Assignment:
Find the lines below that contain the string "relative". Copy each one.

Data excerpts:
★ ★ ★ ★ ★ ★ ★

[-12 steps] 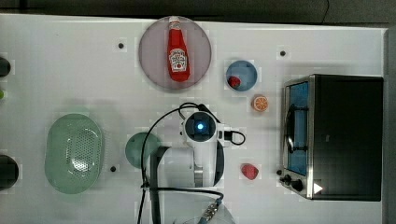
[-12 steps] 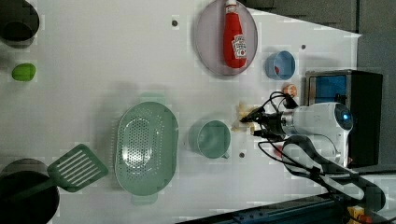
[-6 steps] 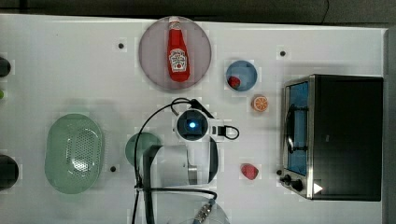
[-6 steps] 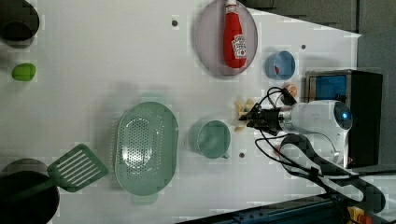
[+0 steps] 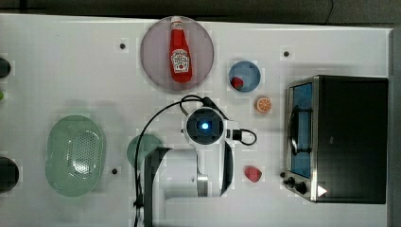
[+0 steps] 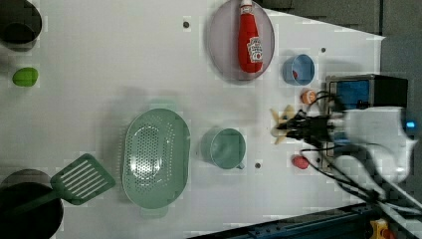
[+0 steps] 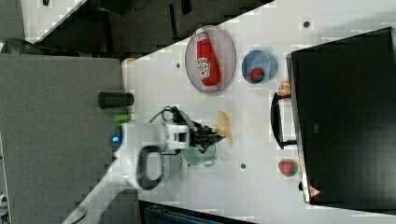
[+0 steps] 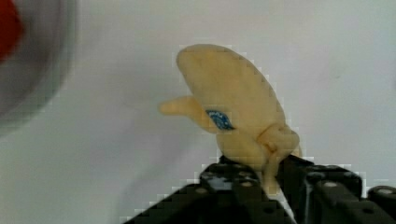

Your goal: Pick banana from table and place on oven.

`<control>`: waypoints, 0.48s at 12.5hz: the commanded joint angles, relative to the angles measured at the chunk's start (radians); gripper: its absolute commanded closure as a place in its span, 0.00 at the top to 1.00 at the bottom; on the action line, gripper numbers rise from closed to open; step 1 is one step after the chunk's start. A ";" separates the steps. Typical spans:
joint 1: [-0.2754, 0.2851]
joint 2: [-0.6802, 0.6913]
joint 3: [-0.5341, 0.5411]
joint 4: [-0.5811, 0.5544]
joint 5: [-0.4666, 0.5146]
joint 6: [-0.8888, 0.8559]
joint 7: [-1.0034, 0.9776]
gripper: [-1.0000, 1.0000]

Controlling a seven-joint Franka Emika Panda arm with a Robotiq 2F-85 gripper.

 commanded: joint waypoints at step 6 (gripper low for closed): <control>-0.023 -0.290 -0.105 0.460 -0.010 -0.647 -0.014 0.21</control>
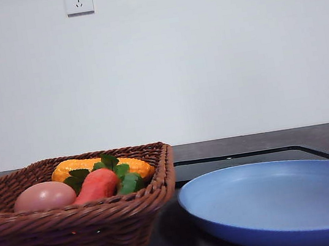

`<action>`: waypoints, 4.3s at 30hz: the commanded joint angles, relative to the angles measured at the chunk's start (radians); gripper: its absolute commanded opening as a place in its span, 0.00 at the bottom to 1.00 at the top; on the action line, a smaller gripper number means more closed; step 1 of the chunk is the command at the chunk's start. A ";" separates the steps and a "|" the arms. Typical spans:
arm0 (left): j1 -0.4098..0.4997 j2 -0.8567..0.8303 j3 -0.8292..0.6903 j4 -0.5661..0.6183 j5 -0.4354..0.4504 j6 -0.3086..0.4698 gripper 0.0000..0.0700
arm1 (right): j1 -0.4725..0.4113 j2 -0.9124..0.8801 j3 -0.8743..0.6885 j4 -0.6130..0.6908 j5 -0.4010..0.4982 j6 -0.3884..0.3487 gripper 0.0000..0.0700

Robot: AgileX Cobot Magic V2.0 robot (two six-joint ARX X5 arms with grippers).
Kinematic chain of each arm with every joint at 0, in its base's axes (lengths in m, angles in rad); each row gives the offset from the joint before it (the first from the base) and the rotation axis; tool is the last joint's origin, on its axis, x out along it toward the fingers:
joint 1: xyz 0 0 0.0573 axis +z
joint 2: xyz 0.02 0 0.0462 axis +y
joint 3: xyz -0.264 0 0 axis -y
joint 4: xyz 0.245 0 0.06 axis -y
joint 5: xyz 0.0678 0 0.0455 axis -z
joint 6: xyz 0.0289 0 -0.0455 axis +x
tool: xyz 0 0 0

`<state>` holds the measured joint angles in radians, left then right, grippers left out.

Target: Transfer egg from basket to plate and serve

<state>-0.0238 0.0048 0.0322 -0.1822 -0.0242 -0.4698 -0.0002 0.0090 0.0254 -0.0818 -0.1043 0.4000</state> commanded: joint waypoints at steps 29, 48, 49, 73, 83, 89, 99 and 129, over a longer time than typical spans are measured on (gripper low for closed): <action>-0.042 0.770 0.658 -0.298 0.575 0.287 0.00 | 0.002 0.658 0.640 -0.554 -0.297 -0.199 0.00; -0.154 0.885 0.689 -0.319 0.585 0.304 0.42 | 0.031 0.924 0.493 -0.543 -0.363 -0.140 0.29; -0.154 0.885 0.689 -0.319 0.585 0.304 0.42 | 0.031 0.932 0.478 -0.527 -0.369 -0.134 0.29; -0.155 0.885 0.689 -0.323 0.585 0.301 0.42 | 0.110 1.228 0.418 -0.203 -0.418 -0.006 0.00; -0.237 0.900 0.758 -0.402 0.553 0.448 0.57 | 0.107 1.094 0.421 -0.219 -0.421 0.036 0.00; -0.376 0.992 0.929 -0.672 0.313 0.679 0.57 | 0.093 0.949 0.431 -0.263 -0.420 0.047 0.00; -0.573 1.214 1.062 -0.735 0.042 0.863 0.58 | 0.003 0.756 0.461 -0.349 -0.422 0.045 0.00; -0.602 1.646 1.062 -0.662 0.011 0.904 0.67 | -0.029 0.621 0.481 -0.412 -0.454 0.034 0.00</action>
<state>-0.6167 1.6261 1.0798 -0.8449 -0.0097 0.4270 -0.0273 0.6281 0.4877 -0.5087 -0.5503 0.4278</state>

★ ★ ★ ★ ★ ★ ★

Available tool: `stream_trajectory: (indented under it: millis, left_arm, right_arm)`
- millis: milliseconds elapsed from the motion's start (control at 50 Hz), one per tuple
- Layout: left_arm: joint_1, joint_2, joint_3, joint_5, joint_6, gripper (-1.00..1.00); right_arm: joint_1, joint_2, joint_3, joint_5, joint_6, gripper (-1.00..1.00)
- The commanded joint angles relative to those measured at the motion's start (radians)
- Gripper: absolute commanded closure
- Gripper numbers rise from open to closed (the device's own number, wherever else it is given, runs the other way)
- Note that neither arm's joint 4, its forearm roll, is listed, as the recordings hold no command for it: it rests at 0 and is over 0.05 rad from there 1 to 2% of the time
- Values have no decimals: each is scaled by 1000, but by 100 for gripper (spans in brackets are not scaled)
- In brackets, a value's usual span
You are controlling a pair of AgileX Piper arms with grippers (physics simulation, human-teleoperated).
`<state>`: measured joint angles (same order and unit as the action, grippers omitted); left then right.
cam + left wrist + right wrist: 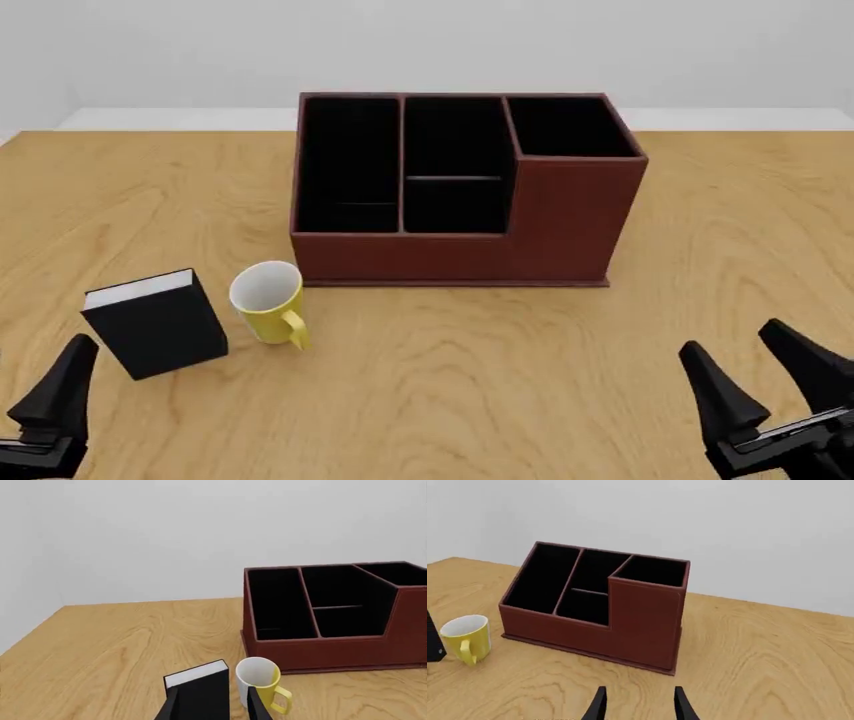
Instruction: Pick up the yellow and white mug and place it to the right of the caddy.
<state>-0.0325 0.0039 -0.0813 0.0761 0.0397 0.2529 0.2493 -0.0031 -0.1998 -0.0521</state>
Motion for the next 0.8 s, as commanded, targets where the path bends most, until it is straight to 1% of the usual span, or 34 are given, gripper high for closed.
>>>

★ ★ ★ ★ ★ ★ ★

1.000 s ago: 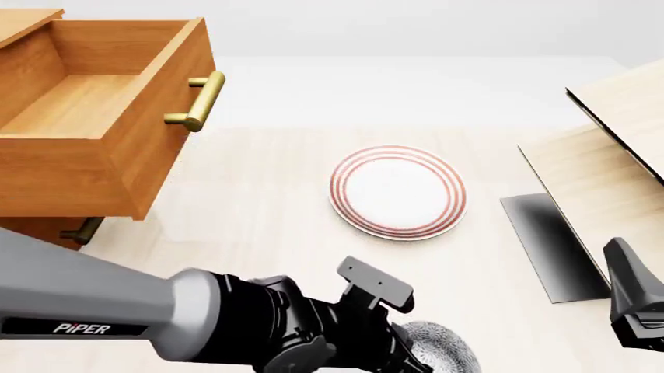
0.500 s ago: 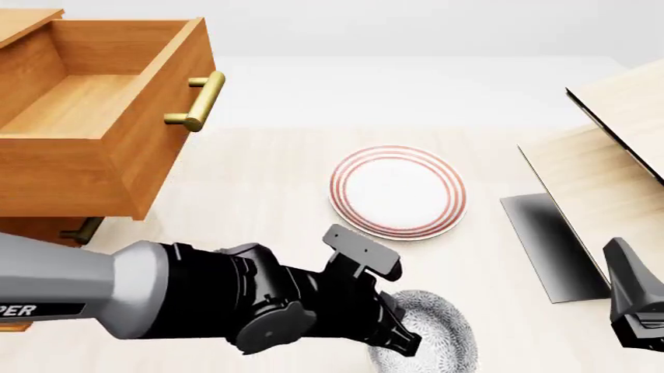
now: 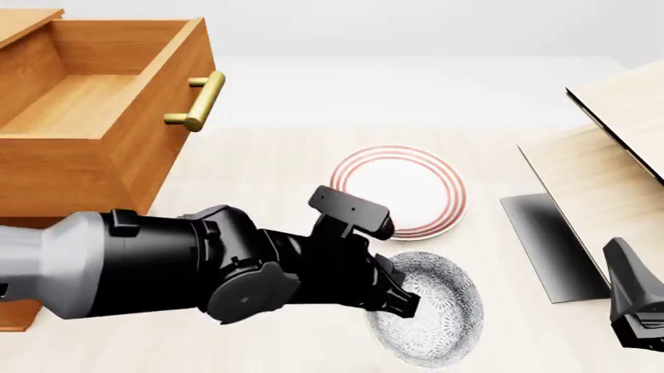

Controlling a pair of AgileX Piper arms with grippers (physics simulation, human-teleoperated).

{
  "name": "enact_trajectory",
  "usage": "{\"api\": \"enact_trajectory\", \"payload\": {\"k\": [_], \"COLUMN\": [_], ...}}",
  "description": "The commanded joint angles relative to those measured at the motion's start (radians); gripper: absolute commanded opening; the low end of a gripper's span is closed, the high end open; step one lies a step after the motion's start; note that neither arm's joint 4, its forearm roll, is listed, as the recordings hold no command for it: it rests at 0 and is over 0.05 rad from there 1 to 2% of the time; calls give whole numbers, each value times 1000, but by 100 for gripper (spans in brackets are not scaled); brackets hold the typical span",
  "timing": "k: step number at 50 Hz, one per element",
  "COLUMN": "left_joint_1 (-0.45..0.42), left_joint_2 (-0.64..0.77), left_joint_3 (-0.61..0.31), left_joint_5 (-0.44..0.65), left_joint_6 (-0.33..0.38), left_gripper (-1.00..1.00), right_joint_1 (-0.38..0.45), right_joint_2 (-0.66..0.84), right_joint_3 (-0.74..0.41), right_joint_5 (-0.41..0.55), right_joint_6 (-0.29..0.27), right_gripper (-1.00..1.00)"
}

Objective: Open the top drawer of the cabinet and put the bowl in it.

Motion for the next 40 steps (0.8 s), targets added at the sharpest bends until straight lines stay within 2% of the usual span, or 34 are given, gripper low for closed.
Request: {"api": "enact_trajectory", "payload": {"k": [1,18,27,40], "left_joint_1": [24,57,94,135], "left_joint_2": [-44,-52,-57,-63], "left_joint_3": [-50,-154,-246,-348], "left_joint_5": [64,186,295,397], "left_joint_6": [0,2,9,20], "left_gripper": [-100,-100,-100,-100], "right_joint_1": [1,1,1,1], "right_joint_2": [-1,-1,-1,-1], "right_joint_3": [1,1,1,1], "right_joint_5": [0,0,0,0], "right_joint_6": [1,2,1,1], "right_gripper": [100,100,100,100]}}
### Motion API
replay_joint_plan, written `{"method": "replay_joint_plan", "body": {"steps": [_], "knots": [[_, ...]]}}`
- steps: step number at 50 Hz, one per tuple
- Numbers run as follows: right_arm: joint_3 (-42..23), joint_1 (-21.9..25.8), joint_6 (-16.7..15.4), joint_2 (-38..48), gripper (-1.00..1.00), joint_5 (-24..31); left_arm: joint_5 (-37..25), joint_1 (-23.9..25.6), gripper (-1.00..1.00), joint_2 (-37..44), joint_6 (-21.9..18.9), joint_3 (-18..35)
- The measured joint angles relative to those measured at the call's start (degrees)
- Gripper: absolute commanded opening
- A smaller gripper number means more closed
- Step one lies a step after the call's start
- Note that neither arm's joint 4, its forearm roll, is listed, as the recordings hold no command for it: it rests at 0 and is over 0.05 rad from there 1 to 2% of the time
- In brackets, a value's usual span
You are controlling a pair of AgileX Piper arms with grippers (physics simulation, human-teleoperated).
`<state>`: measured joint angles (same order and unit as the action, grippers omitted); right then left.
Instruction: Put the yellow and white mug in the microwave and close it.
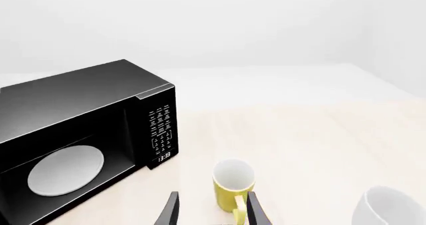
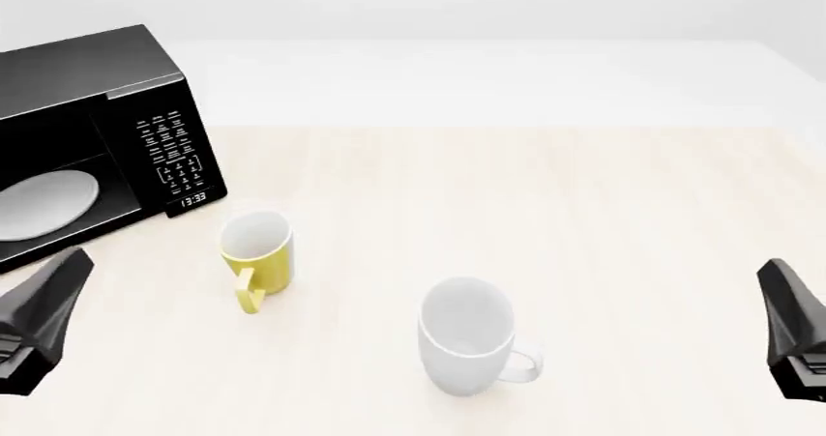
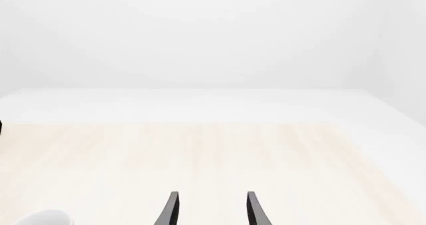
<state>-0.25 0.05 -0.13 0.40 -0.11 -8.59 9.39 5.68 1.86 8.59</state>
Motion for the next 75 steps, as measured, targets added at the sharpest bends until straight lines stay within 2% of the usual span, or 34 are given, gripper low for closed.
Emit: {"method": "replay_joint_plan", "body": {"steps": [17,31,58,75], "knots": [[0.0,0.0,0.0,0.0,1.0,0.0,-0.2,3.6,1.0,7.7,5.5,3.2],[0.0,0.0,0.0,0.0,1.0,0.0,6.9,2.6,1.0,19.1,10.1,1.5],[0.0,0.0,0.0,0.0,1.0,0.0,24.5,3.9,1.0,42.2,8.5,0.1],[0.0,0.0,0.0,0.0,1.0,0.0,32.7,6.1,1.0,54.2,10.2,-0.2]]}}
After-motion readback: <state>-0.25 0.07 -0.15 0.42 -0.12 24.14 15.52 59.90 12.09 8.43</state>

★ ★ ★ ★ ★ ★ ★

Response:
`<control>`: waypoints, 0.48s at 12.5hz: the commanded joint angles, relative to the angles measured at the chunk's start (radians); gripper: its absolute commanded closure as a place in its span, 0.00 at the top to 1.00 at the bottom; on the action line, gripper numbers rise from closed to open; step 1 is one step after the chunk's start. A ";" separates the steps. Typical spans:
`<action>`: waypoints, 4.3s at 30hz: the commanded joint angles, relative to the angles measured at the chunk's start (radians); gripper: its absolute commanded opening as a place in its span, 0.00 at the bottom to 1.00 at the top; on the action line, a smaller gripper number means more closed; step 1 of the chunk is the command at the chunk's start. A ";" separates the steps and a "|" the arms. Typical spans:
- The commanded joint angles relative to those measured at the motion's start (radians)
  "description": "The commanded joint angles relative to those measured at the motion's start (radians); gripper: absolute commanded opening; the low end of a gripper's span is closed, the high end open; step one lies a step after the motion's start; note that neither arm's joint 4, its forearm roll, is listed, as the recordings hold no command for it: it rests at 0 and is over 0.05 rad from there 1 to 2% of the time; calls give whole numbers, each value times 1000, but by 100 for gripper (spans in brackets are not scaled); brackets hold the typical span",
- The measured joint angles relative to those measured at the call's start (degrees)

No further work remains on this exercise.